6 people pulled alive from rubble in Turkey after 101 hours, Assad visits victims in Aleppo hospital - GulfToday

6 people pulled alive from rubble in Turkey after 101 hours, Assad visits victims in Aleppo hospital

Turkish boy Poyraz is carried to an ambulance after being rescued alive from rubbles. Reuters

Rescue workers in Iskenderun, Turkey said six people were pulled from a collapsed building on Friday morning after spending 101 hours beneath the rubble. The six people, all relatives, were helped to survive by huddling together in a small pocket left within the collapsed structure, said Murat Baygul, a search and rescue worker. Relatives celebrated as rescuers pulled a teenager from beneath the rubble of a collapsed building in Turkey largely unscathed early Friday, but four days after a catastrophic earthquake killed more than 20,000 hope that many more survivors will be found is running out.

Relatives celebrated as rescuers pulled a teenager from beneath the rubble of a collapsed building in Turkey largely unscathed early on Friday, but four days after a catastrophic earthquake killed more than 20,000 hope that many more survivors will be found is running out. The rescue came even as Syrian President Bashar al-Assad visited the Aleppo University Hospital, the presidency said on Friday, his first reported trip to an earthquake-hit area.

 Bashar al-Assad visiting a wounded survivor of the earthquake. AFP

The presidency shared images of Assad and his wife visiting people who were injured in the devastating earthquake which has killed thousands. Before dawn in Gaziantep, near the epicentre of the quake in Turkey, rescuers pulled Adnan Muhammed Korkut from the basement where had been trapped since the temblor struck on Monday. The 17-year-old beamed a smile at the crowd of friends and relatives who chanted "Adnan,” "Adnan,” clapping and crying tears of joy as he was carried out and put onto a stretcher.

"Thank God you arrived,” he said, embracing his mother and others who leaned down to kiss and hug him as he was being loaded into an ambulance. "Thank you everyone.” Trapped for 94 hours, but not crushed, the teenager said he had been forced to drink his own urine to slake his thirst. "I was able to survive that way,” he said. "I have a son just like you,” a rescue worker, identified only as Yasemin, told him after giving him a warm hug. "I swear to you, I have not slept for four days. I swear I did not sleep; I was trying to get you out.”

The 7.8 magnitude earthquake hit the border region between Turkey and Syria, an area home to more than 13.5 million people, early on Monday morning. With morgues and cemeteries overwhelmed, bodies lay wrapped in blankets, rugs and tarps in the streets of some cities. Temperatures remain below freezing across the large region, and many people have no place to shelter.

Syrianman-quake A Syrian man sits amidst the rubble as he waits for news about family members stuck under the wreckage in Harim town. AFP

The government has distributed millions of hot meals, as well as tents and blankets, but was still struggling to reach many people in need. Mustafa Turan rushed to his hometown of Adiyaman from Istanbul hours after the quake struck to check on his relatives. He counted 248 collapsed buildings between the airport and the city centre. The journalist said that 15 of his relatives had been killed, and scores of people were sleeping outside or in tents. "At night, about 4am, it got so cold that our drinking water froze,” he said.

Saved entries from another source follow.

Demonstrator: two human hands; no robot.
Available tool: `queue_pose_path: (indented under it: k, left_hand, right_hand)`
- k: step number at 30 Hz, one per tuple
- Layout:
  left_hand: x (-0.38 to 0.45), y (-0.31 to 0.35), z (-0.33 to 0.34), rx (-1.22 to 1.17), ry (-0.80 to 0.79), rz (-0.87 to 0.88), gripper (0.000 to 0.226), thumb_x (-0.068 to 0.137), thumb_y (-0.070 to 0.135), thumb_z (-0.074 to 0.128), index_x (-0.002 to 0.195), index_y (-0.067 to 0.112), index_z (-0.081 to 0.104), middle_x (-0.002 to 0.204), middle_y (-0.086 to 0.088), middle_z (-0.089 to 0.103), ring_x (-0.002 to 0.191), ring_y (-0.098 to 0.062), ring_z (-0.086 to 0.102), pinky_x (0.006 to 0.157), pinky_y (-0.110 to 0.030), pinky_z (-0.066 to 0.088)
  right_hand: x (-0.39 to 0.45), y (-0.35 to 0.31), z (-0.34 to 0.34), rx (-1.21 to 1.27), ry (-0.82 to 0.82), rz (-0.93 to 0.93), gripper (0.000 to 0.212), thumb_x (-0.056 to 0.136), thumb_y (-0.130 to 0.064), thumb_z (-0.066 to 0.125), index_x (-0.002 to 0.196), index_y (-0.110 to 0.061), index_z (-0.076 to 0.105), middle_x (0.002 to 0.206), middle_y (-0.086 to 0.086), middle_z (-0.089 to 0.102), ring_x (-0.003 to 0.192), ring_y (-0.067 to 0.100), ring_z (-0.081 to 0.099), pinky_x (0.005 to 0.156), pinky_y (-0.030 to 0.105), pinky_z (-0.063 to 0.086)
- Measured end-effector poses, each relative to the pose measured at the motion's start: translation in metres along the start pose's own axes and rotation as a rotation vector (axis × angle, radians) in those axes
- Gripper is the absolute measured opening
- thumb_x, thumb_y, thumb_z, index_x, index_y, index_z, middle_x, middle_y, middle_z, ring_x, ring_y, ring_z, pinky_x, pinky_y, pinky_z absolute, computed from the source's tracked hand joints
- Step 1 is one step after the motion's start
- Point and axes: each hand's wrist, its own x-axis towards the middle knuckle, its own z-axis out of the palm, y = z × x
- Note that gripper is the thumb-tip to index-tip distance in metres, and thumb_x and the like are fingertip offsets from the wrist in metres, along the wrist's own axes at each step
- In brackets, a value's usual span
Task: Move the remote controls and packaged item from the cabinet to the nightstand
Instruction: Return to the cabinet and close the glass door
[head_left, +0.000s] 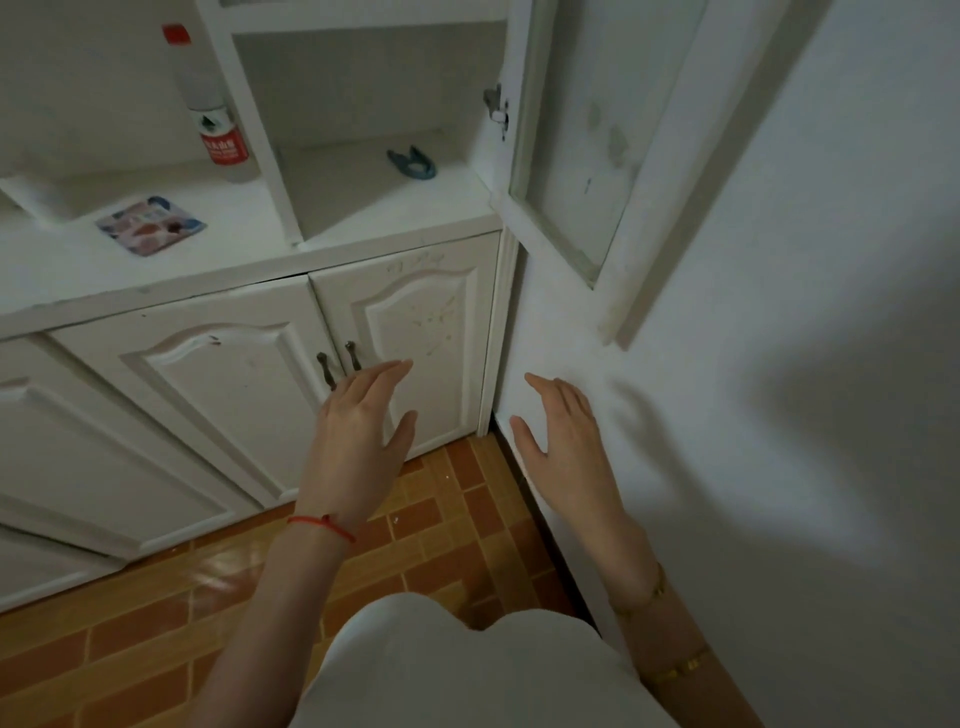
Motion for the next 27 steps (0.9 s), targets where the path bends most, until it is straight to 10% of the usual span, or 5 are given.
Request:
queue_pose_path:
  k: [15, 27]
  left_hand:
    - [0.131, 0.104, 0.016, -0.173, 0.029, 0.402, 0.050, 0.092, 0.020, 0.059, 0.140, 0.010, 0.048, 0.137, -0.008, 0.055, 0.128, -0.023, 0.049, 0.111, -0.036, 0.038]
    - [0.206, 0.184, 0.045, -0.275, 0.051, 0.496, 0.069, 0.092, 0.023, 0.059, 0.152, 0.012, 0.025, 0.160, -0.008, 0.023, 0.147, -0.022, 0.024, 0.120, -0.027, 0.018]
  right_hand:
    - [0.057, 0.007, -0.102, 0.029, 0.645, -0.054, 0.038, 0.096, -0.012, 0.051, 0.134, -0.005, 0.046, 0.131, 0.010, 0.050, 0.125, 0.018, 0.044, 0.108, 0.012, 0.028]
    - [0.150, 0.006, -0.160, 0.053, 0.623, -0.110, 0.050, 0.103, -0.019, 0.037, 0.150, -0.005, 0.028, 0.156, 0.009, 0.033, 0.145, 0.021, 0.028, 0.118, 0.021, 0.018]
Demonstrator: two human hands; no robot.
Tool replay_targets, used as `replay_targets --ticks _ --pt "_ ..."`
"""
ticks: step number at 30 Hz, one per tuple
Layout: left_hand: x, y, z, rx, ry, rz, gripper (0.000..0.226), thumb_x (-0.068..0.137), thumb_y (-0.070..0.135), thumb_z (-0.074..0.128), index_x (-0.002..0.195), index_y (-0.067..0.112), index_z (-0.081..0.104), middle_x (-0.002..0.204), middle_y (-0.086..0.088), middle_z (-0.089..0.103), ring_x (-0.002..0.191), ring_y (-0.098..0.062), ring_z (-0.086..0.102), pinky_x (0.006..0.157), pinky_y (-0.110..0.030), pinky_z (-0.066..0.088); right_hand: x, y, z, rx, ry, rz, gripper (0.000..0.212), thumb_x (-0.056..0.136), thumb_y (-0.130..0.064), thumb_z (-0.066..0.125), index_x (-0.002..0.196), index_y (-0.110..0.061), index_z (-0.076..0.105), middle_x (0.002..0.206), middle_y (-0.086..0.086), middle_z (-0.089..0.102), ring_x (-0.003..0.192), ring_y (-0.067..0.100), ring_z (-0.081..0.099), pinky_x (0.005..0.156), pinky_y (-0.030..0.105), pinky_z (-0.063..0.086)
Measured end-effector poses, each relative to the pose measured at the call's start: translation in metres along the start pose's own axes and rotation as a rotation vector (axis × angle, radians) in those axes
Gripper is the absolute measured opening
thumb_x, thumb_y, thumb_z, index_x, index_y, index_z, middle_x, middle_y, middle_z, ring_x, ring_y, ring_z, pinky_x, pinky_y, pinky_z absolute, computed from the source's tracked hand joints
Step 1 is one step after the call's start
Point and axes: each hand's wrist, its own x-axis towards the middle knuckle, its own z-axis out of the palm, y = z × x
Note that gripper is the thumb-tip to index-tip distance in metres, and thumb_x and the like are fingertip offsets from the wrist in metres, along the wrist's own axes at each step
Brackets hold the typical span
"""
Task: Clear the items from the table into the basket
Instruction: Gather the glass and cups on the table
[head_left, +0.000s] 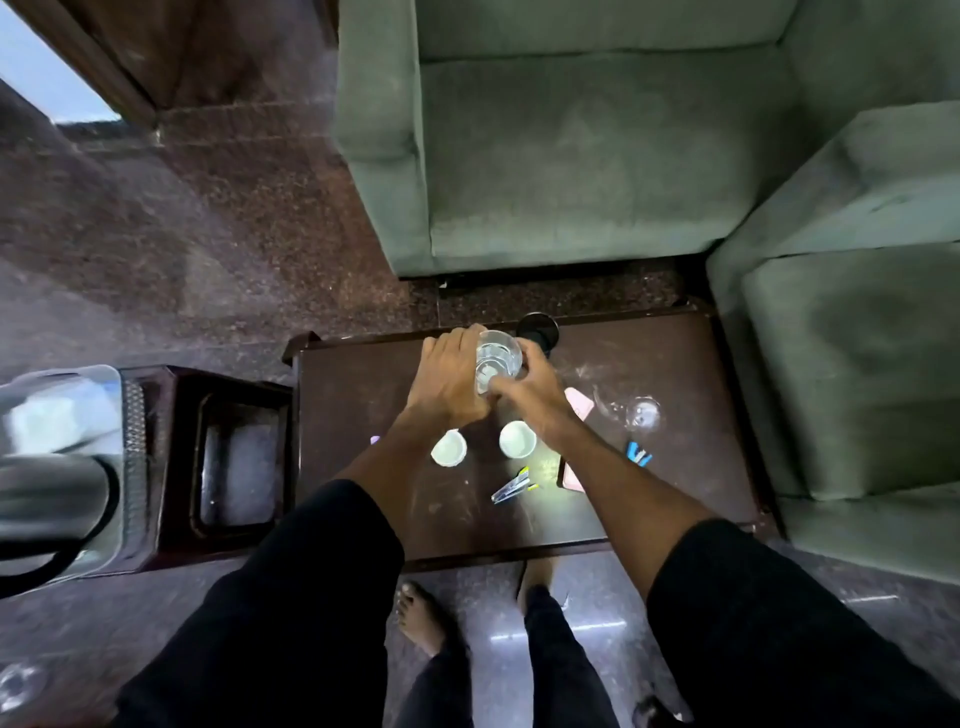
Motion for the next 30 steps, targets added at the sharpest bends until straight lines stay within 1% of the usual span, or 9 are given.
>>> replay_targets --ticks 2,4,7,9,12,14,18,25,30 --pt "0.016 -0.007 0.025 -0.034 0.042 -0.055 0.077 0.069 0.059 0.064 0.133 0.017 0.051 0.113 0.000 0.060 0.102 -0.026 0.058 0.088 -0.040 0.038 0.023 0.021 -0.005 0.074 0.015 0.070 0.074 0.064 -0.038 0.075 0.134 -0.023 0.056 0.123 -0.001 0.068 0.112 0.011 0.065 0.096 0.026 0.054" --pt "0.032 -0.013 0.047 -0.041 0.064 -0.107 0.078 0.069 0.062 0.068 0.130 0.017 0.053 0.112 -0.001 0.061 0.102 -0.026 0.058 0.088 -0.041 0.039 0.042 0.046 -0.009 -0.041 0.088 0.098 0.072 0.066 -0.045 0.069 0.133 -0.024 0.057 0.123 -0.003 0.067 0.113 0.014 0.065 0.101 0.036 0.053" --pt "0.057 -0.024 0.075 -0.022 0.070 -0.147 0.077 0.066 0.063 0.071 0.127 0.020 0.053 0.110 0.000 0.061 0.102 -0.025 0.059 0.089 -0.040 0.036 0.066 0.076 -0.014 -0.291 0.122 0.074 0.047 0.079 -0.023 0.066 0.125 -0.023 0.063 0.112 -0.004 0.072 0.104 0.018 0.068 0.093 0.037 0.054" --pt "0.070 -0.031 0.089 0.004 0.047 -0.153 0.079 0.065 0.065 0.069 0.127 0.020 0.053 0.112 0.000 0.061 0.104 -0.025 0.060 0.090 -0.040 0.036 0.082 0.093 -0.010 -0.364 0.111 0.043 0.042 0.082 -0.013 0.062 0.123 -0.021 0.065 0.113 0.000 0.074 0.107 0.020 0.070 0.094 0.038 0.056" --pt "0.084 -0.043 0.112 0.022 0.026 -0.170 0.086 0.062 0.070 0.074 0.127 0.018 0.053 0.113 -0.001 0.063 0.103 -0.026 0.062 0.090 -0.042 0.037 0.105 0.110 0.003 -0.428 0.113 0.019 0.039 0.081 -0.015 0.057 0.119 -0.023 0.064 0.111 0.003 0.075 0.107 0.027 0.070 0.092 0.046 0.057" --pt "0.087 -0.046 0.124 0.027 0.033 -0.181 0.088 0.059 0.071 0.078 0.126 0.019 0.053 0.111 -0.001 0.063 0.101 -0.026 0.063 0.089 -0.041 0.038 0.115 0.112 0.011 -0.484 0.126 0.009 0.033 0.082 -0.017 0.057 0.114 -0.024 0.063 0.108 0.004 0.074 0.104 0.030 0.069 0.088 0.044 0.057" --pt "0.087 -0.047 0.144 0.001 0.057 -0.200 0.081 0.062 0.066 0.078 0.124 0.020 0.053 0.109 0.000 0.063 0.100 -0.025 0.063 0.088 -0.040 0.039 0.129 0.115 0.021 -0.558 0.147 -0.029 0.018 0.084 -0.020 0.057 0.102 -0.021 0.058 0.099 0.006 0.072 0.096 0.035 0.067 0.076 0.042 0.056" --pt "0.081 -0.047 0.156 -0.009 0.046 -0.220 0.078 0.066 0.062 0.077 0.127 0.020 0.052 0.110 0.002 0.062 0.100 -0.024 0.063 0.086 -0.041 0.038 0.137 0.114 0.021 -0.612 0.159 -0.036 0.019 0.089 -0.018 0.058 0.108 -0.022 0.062 0.104 0.010 0.073 0.098 0.037 0.066 0.075 0.040 0.052" --pt "0.076 -0.055 0.160 -0.009 0.017 -0.228 0.080 0.066 0.051 0.080 0.133 0.018 0.050 0.115 -0.001 0.062 0.103 -0.025 0.063 0.086 -0.040 0.035 0.134 0.110 0.025 -0.590 0.163 -0.074 0.021 0.088 -0.017 0.059 0.108 -0.022 0.064 0.100 0.007 0.074 0.095 0.033 0.069 0.075 0.044 0.058"
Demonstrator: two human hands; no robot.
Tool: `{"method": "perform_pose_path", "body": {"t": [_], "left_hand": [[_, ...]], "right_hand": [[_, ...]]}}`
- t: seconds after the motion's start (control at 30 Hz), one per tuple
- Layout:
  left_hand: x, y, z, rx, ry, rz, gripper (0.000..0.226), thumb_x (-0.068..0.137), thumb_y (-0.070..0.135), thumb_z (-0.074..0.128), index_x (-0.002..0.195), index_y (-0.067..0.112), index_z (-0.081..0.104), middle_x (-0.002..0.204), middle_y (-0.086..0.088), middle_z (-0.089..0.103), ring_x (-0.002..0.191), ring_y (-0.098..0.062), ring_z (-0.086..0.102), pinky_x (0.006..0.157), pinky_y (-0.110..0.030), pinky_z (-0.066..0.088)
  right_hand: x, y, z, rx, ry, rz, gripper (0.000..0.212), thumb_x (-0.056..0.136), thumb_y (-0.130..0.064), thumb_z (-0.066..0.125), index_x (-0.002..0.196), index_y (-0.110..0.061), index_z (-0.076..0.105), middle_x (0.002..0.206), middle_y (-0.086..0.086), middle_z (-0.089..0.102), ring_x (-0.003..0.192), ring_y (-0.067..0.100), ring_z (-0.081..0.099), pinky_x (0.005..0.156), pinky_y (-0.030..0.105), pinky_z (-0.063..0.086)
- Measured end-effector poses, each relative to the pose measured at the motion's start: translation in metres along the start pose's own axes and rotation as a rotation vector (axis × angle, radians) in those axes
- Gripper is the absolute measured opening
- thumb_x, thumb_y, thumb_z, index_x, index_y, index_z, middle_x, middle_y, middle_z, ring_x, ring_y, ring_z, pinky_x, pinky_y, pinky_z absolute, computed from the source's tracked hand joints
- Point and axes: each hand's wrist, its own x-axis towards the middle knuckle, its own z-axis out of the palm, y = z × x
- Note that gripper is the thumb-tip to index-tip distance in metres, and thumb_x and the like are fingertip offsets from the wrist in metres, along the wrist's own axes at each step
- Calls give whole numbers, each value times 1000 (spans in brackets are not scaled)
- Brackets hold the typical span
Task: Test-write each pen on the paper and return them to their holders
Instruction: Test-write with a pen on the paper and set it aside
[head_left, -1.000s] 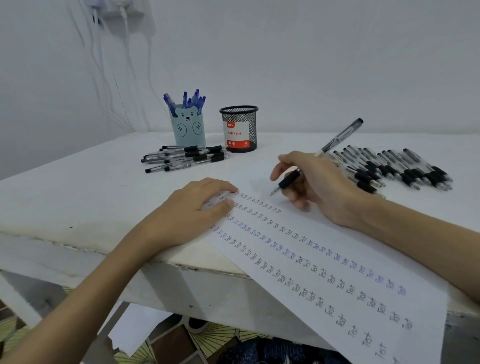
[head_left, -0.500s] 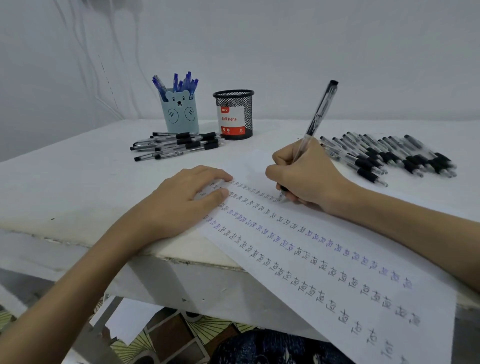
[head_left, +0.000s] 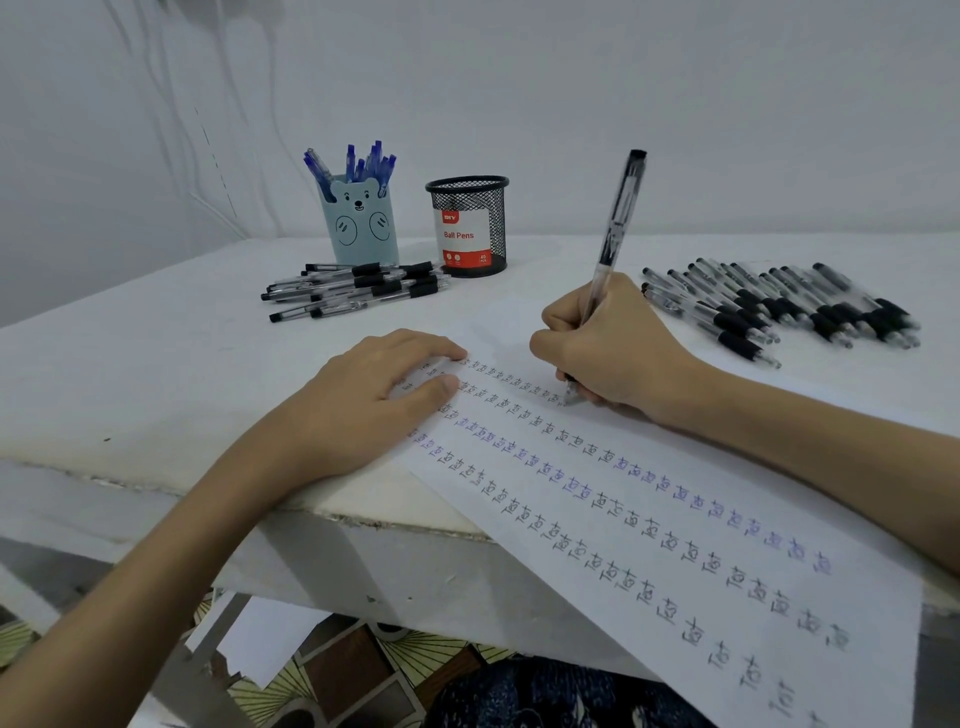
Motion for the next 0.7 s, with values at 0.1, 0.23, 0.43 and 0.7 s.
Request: {"method": "perform_pose_path", "body": {"t": [0.1, 0.23, 0.43, 0.7], "left_hand": [[0, 0, 0, -1, 5, 3, 50, 82, 55, 33, 127, 40, 50, 130, 25, 45, 120, 0, 38, 97, -21, 26], [0, 0, 0, 0, 0, 2, 50, 81, 55, 33, 127, 40, 50, 129, 26, 45, 120, 0, 38, 97, -21, 26], [0, -2, 1, 4, 6, 6, 48, 82, 55, 33, 125, 41, 50, 130, 26, 46, 120, 0, 38, 98, -23, 27], [0, -2, 1, -7, 7, 5, 48, 82, 56, 33, 125, 42, 49, 128, 28, 45, 117, 4, 37, 94, -17, 25]], "right_hand": [[0, 0, -1, 25, 16, 12, 49, 74, 8, 49, 41, -16, 21, 43, 1, 16, 29, 14, 41, 32, 12, 23], [0, 0, 1, 5, 16, -7, 49, 75, 8, 48, 43, -17, 21, 38, -6, 14, 47, 21, 38, 31, 11, 21], [0, -1, 0, 2, 36, 13, 48, 76, 7, 48, 44, -16, 21, 39, -5, 15, 50, 23, 41, 30, 9, 21], [0, 1, -1, -23, 36, 50, 47, 76, 4, 49, 44, -16, 22, 43, 4, 28, 37, 21, 35, 32, 11, 22]]}}
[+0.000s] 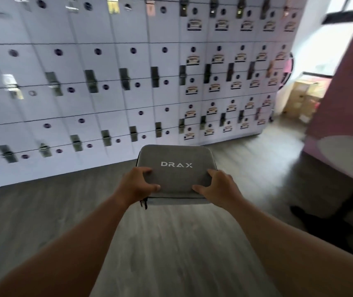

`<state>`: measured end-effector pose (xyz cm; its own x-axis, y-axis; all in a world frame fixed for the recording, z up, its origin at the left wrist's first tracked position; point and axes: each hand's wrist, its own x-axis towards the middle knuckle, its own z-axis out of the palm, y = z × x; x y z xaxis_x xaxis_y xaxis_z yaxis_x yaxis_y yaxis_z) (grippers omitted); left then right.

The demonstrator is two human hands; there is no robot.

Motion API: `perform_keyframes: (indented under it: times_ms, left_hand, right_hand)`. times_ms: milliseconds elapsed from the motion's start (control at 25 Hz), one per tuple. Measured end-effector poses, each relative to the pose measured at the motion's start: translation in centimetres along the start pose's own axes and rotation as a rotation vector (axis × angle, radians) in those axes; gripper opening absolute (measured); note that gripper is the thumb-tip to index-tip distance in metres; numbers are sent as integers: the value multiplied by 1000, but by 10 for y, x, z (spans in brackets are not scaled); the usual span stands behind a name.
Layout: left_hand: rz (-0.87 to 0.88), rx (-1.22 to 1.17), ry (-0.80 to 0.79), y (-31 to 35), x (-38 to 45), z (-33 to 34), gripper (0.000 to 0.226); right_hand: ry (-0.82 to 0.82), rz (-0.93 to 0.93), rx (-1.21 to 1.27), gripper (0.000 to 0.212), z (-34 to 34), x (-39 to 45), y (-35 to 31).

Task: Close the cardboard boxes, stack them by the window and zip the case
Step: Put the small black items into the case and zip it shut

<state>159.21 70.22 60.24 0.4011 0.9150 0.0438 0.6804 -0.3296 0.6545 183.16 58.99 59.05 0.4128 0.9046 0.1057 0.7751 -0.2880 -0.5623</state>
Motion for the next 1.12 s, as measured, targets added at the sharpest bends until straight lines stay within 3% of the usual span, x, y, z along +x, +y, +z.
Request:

Turkey's disaster management agency said 18,342 people had been confirmed killed in the disaster so far in Turkey, with nearly 75,000 injured. No figures have been released on how many have been left homeless, but the agency said more than 75,000 survivors have been evacuated to other provinces. More than 3,300 have been confirmed killed on the other side of the border in war-torn Syria, bringing the total number of dead to more than 21,600. Engineers suggested that the scale of the devastation is partly explained by lax enforcement of building codes, which some have warned for years would make them vulnerable to earthquakes.

The problem has been largely ignored, experts said, because addressing it would be expensive, unpopular and restrain a key engine of the country’s economic growth. Dramatic rescues were reported elsewhere, including in the city of Antakya, where crews saved a 10-year-old girl overnight and on Friday. Elsewhere in Hatay province, in the city of Iskenderun, nine survivors were located on Friday trapped in a building. Six were saved and work was ongoing to reach the others.

The death toll from the earthquake has eclipsed the more-than 18,400 who died in the 2011 earthquake off Fukushima, Japan, that triggered a tsunami and the estimated 18,000 people who died in a temblor near Istanbul in 1999. Some 12,000 buildings in Turkey have either collapsed or sustained serious damage, according to Turkey's minister of environment and urban planning, Murat Kurum.